What you output should match the data below exactly.

..............................

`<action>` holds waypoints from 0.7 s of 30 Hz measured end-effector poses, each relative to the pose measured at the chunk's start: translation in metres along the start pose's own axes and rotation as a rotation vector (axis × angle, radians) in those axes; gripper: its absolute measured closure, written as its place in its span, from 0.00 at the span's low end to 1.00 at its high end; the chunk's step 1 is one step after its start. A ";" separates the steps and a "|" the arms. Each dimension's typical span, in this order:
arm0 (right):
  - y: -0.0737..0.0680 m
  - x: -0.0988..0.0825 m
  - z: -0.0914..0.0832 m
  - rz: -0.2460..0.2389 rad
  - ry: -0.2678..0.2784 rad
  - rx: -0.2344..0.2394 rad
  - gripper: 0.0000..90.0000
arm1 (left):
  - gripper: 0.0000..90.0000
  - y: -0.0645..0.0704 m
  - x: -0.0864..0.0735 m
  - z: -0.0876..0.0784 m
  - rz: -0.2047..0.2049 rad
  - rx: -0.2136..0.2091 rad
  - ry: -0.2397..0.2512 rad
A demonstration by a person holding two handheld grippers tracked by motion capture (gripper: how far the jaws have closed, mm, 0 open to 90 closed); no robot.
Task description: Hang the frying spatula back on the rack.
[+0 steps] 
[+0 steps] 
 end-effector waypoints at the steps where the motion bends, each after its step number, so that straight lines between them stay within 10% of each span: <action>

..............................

**Solution:**
`<action>` holds waypoints from 0.7 s of 30 Hz measured end-effector poses, each relative to the pose measured at the chunk's start: translation in metres along the start pose's own axes and rotation as a rotation vector (axis × angle, radians) in those axes; gripper: its absolute measured closure, written as its place in its span, from 0.00 at the span's low end to 1.00 at its high end; the chunk's step 1 is one step after its start. A ";" separates the steps and a "|" the arms. Each dimension's typical span, in this order:
arm0 (right):
  - y: -0.0737..0.0680 m
  - x: -0.0988..0.0825 m
  - z: -0.0914..0.0832 m
  - rz: -0.2460..0.2389 rad
  - ry: -0.2678..0.2784 rad
  - rx: -0.2344..0.2394 rad
  - gripper: 0.0000..90.0000
arm1 (left):
  - gripper: 0.0000..90.0000
  - y: -0.0645..0.0704 m
  - x: -0.0864..0.0735 m
  - z: -0.0876..0.0784 m
  - rz: -0.2047..0.2049 rad
  - rx: -0.2136..0.2091 rad
  - ry: -0.2397..0.2512 rad
A demonstration by a person holding two handheld grippers tracked by motion capture (gripper: how far the jaws have closed, mm, 0 open to 90 closed); no robot.
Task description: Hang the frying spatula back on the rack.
[+0 steps] 
[+0 steps] 
 end-effector waypoints at the steps where the motion bends, each after its step number, so that straight lines between them stay within 10% of each span: <action>

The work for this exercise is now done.